**TASK INSTRUCTIONS:** Retype the entries below word for word, leaving out every picture.

**RECORDS SHOWN:**
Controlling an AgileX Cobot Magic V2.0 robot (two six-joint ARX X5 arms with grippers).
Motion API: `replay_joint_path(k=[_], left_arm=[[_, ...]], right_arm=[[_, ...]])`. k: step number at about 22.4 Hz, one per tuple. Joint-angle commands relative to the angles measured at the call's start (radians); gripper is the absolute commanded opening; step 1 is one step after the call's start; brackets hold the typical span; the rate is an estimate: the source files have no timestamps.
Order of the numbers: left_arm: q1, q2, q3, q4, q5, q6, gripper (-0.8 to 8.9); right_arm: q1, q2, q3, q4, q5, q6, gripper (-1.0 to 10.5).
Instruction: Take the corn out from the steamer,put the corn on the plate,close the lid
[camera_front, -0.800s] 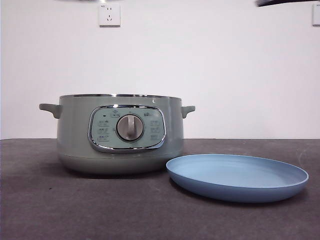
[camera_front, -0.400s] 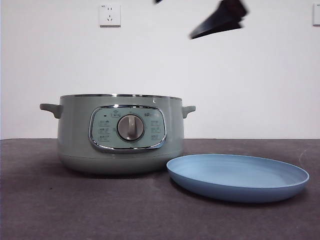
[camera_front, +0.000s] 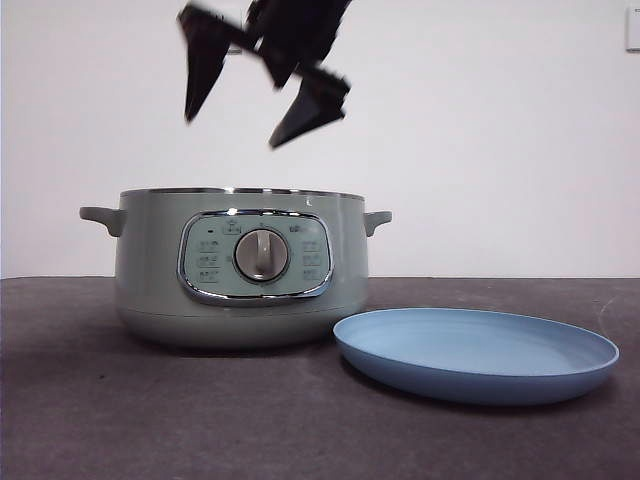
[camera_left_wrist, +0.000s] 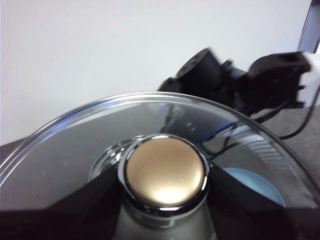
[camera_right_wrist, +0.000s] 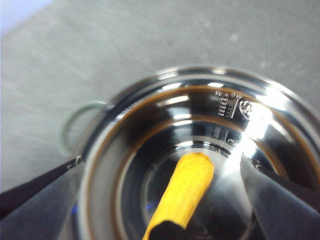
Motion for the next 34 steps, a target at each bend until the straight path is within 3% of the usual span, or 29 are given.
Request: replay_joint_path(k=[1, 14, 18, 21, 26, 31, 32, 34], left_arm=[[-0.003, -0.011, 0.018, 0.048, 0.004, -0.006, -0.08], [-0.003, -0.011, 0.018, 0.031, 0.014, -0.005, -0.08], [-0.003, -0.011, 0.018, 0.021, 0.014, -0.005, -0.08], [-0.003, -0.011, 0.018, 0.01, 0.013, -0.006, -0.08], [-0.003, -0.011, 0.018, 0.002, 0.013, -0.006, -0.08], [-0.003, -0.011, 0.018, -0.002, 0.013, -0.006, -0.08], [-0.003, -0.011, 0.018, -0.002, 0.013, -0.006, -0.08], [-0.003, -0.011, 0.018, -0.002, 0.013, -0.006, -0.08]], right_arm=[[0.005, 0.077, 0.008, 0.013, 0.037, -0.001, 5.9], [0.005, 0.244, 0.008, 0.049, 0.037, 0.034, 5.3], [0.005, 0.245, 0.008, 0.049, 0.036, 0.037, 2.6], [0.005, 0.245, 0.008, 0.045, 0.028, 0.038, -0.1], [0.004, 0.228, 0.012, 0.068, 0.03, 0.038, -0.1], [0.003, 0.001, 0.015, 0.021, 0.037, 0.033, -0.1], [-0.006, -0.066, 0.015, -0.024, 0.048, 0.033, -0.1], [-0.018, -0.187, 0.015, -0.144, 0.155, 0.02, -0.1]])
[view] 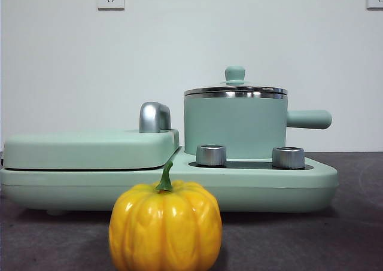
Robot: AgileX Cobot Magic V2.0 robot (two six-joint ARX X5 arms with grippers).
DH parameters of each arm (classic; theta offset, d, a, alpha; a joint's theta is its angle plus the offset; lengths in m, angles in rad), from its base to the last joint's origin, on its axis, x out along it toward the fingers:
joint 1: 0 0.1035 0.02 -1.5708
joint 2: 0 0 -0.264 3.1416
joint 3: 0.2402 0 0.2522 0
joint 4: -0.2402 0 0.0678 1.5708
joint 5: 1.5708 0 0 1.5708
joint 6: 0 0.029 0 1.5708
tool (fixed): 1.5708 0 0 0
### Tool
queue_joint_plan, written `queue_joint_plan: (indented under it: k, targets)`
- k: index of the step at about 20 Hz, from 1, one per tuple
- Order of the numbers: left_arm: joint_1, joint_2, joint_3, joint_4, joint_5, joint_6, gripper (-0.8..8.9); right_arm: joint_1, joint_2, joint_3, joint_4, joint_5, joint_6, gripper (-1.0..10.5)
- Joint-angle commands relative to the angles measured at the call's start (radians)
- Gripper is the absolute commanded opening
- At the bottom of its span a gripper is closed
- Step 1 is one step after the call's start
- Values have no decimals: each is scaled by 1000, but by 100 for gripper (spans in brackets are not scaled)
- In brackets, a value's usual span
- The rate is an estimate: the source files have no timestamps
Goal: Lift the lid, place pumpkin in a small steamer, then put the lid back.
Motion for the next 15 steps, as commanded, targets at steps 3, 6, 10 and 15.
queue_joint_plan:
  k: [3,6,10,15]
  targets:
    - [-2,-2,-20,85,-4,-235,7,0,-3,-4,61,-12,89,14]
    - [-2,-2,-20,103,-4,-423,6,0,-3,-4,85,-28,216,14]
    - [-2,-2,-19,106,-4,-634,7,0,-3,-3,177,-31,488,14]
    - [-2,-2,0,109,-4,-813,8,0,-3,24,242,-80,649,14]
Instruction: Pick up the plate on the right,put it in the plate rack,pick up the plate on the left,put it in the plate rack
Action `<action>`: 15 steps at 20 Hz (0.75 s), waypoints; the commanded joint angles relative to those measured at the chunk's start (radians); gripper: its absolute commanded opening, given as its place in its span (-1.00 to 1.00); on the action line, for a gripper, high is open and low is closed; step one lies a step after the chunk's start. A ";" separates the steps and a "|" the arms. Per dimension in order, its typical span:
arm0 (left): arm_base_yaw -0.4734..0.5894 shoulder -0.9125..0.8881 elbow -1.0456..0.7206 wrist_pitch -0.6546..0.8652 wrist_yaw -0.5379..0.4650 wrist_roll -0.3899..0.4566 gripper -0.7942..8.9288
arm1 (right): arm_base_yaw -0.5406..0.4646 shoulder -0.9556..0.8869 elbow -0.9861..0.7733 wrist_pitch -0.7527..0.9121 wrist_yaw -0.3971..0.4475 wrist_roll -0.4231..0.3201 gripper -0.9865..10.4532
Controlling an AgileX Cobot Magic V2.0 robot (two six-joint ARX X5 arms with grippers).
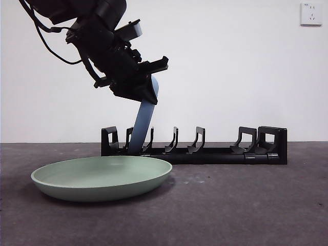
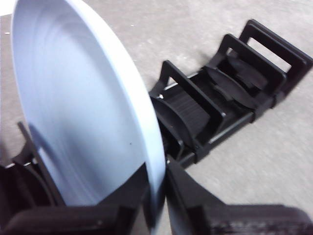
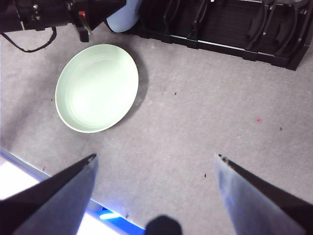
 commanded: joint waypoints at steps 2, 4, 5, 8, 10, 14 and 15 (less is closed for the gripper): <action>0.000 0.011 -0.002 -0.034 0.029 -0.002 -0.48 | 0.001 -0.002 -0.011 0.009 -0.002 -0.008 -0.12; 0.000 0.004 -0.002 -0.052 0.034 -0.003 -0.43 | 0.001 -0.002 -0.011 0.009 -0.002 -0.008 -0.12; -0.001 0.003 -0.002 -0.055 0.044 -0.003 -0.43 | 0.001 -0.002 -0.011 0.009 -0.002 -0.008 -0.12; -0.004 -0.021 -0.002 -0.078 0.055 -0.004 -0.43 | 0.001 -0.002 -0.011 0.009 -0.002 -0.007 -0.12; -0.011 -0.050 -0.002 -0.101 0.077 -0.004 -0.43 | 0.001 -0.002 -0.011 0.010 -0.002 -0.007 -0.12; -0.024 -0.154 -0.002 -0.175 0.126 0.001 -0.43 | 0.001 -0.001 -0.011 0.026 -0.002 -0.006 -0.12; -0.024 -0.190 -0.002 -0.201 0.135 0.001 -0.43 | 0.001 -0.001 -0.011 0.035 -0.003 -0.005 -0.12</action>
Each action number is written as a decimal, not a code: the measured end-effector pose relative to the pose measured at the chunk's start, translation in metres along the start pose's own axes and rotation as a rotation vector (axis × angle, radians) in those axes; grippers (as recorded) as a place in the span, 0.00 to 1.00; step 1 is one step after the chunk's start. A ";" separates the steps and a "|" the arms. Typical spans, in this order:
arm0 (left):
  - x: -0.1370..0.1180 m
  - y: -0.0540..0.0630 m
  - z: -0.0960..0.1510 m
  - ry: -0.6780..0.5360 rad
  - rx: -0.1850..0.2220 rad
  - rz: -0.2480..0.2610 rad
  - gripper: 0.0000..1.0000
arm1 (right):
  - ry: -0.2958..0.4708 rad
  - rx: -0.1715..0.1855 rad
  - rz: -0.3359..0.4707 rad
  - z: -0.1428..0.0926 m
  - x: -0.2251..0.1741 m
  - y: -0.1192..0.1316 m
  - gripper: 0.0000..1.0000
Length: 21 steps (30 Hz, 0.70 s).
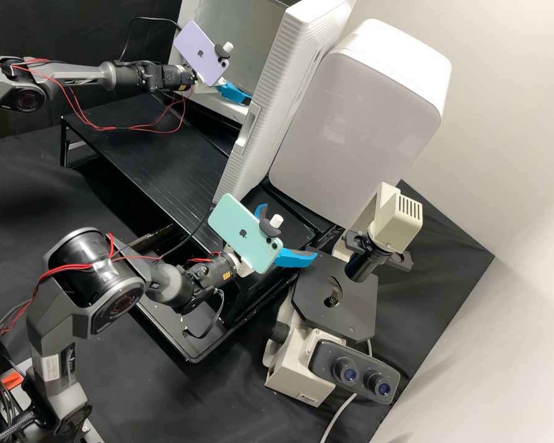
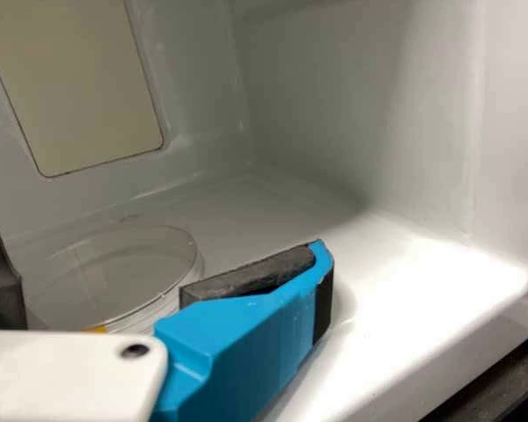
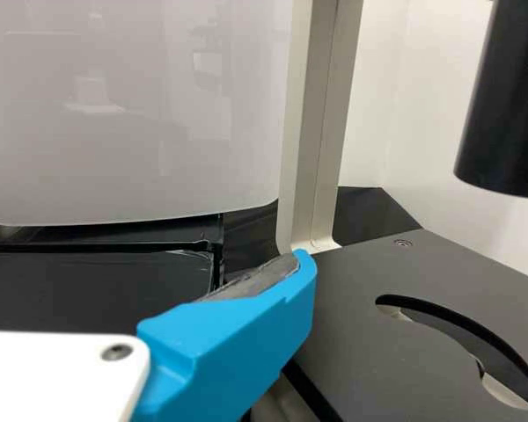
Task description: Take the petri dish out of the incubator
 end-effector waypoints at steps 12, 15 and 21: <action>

**FINISHED EXERCISE:**
Controlling an AgileX Cobot Magic V2.0 robot (two six-joint ARX X5 arms with grippers).
Motion API: `replay_joint_path(k=[_], left_arm=[[_, ...]], right_arm=[[_, ...]])`. k: step number at about 22.4 Hz, one per tuple. Joint-angle commands relative to the angles measured at the call's start (radians); gripper is the absolute commanded opening; step 1 is one step after the call's start; brackets hold the typical span; the rate is an estimate: the source files have no timestamps.
Order of the numbers: left_arm: q1, q2, q3, q4, q5, q6, gripper (-0.8 to 8.9); right_arm: q1, q2, q3, q4, q5, q6, gripper (-1.0 to 10.5).
Instruction: Take the corn out from the steamer,put the corn on the plate,close the lid
[camera_front, -0.800s] 
[camera_front, -0.400s] 
[camera_front, +0.000s] 
[camera_left_wrist, +0.000s] 
[camera_right_wrist, +0.000s] 
Motion for the next 34 steps, a target at each bend until the straight path is within 3% of the usual span, or 29 are given.
Request: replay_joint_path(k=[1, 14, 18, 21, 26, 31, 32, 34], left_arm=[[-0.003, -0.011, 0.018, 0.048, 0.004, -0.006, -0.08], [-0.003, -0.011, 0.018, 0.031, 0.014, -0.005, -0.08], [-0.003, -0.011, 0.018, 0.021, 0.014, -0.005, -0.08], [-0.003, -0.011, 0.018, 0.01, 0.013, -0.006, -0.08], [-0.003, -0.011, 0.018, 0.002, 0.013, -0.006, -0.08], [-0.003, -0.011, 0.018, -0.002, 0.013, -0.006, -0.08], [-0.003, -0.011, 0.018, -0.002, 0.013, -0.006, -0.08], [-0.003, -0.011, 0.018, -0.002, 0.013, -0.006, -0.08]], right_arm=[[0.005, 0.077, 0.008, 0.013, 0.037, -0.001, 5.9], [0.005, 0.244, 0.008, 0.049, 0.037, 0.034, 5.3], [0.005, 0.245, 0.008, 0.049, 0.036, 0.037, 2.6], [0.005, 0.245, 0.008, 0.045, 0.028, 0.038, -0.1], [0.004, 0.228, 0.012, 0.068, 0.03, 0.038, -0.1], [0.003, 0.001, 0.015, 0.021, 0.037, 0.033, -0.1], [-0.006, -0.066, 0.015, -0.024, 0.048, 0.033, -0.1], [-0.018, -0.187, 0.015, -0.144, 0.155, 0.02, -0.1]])
[view] 
Robot: AgileX Cobot Magic V2.0 robot (two six-joint ARX X5 arms with grippers).
DH parameters of each arm (classic; theta offset, d, a, alpha; a joint's theta is its angle plus the offset; lengths in m, angles in rad), from its base to the last joint's origin, on its axis, x out along it toward the fingers:
joint 1: 0 0.1035 0.02 -1.5708
joint 2: 0 0 -0.264 3.1416
joint 3: 0.2402 0 0.2522 0
joint 4: -0.2402 0 0.0678 1.5708
joint 5: 1.5708 0 0 1.5708
joint 6: 0 0.029 0 1.5708
tool (fixed): 1.5708 0 0 0
### Tool
queue_joint_plan, written `queue_joint_plan: (indented under it: k, targets)`
- k: index of the step at about 20 Hz, from 1, one per tuple
- Order of the numbers: left_arm: joint_1, joint_2, joint_3, joint_4, joint_5, joint_6, gripper (-0.8..8.9); right_arm: joint_1, joint_2, joint_3, joint_4, joint_5, joint_6, gripper (-1.0..10.5)
- Joint-angle commands relative to the angles measured at the call's start (radians)
- Gripper is the absolute commanded opening
- At the bottom of its span a gripper is closed
- Step 1 is one step after the call's start
- Values have no decimals: each is scaled by 1000, but by 100 for gripper (spans in brackets are not scaled)
- In brackets, a value's usual span
- The rate is an estimate: the source files have no timestamps
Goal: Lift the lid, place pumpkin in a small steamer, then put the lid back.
Motion for the next 15 steps, as commanded, targets at steps 3, 6, 10 and 15.
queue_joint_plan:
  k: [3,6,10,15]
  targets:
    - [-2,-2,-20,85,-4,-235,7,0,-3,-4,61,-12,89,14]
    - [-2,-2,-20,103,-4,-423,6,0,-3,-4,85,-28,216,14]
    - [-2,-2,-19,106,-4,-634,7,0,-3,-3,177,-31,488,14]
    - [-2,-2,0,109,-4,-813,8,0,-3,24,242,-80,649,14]
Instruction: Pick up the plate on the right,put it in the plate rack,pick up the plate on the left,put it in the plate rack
Action `<action>`: 15 steps at 20 Hz (0.75 s), waypoints; the commanded joint angles relative to those measured at the chunk's start (radians); gripper: its absolute commanded opening, given as its place in its span (-1.00 to 1.00); on the action line, for a gripper, high is open and low is closed; step one lies a step after the chunk's start. A ";" separates the steps and a "|" the arms. Per dimension in order, its typical span:
arm0 (left): arm_base_yaw -0.4734..0.5894 shoulder -0.9125..0.8881 elbow -1.0456..0.7206 wrist_pitch -0.6546..0.8652 wrist_yaw -0.5379..0.4650 wrist_roll -0.3899..0.4566 gripper -0.7942..8.9288
arm1 (right): arm_base_yaw -0.5406..0.4646 shoulder -0.9556..0.8869 elbow -0.9861..0.7733 wrist_pitch -0.7527..0.9121 wrist_yaw -0.3971..0.4475 wrist_roll -0.4231..0.3201 gripper -0.9865..10.4532
Controlling an AgileX Cobot Magic V2.0 robot (two six-joint ARX X5 arms with grippers).
 commanded: joint waypoints at steps 2, 4, 5, 8, 10, 14 and 15 (less is closed for the gripper): <action>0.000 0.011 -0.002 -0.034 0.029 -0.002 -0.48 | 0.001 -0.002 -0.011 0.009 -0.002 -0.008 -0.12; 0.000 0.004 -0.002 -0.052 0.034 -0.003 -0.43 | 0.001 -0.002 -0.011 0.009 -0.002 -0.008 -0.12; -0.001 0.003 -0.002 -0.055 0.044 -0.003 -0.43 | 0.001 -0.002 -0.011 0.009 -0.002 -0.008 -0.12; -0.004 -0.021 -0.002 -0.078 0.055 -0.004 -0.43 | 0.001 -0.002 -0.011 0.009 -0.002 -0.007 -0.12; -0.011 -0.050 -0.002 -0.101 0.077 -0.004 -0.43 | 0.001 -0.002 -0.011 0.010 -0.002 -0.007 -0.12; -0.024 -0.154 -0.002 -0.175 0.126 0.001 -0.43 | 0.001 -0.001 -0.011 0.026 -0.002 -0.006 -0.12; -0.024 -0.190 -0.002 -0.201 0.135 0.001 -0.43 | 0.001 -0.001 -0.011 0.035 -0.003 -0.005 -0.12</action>
Each action number is written as a decimal, not a code: the measured end-effector pose relative to the pose measured at the chunk's start, translation in metres along the start pose's own axes and rotation as a rotation vector (axis × angle, radians) in those axes; grippers (as recorded) as a place in the span, 0.00 to 1.00; step 1 is one step after the chunk's start. A ";" separates the steps and a "|" the arms. Typical spans, in this order:
arm0 (left):
  - x: -0.1370..0.1180 m
  - y: -0.0540..0.0630 m
  - z: -0.0960..0.1510 m
  - ry: -0.6780..0.5360 rad
  - rx: -0.1850..0.2220 rad
  - rz: -0.2480..0.2610 rad
  - gripper: 0.0000..1.0000
arm1 (right):
  - ry: -0.2958..0.4708 rad
  - rx: -0.1715..0.1855 rad
  - rz: -0.3359..0.4707 rad
  - z: -0.1428..0.0926 m
  - x: -0.2251..0.1741 m
  - y: -0.1192..0.1316 m
  - gripper: 0.0000..1.0000
Length: 21 steps (30 Hz, 0.70 s).
Task description: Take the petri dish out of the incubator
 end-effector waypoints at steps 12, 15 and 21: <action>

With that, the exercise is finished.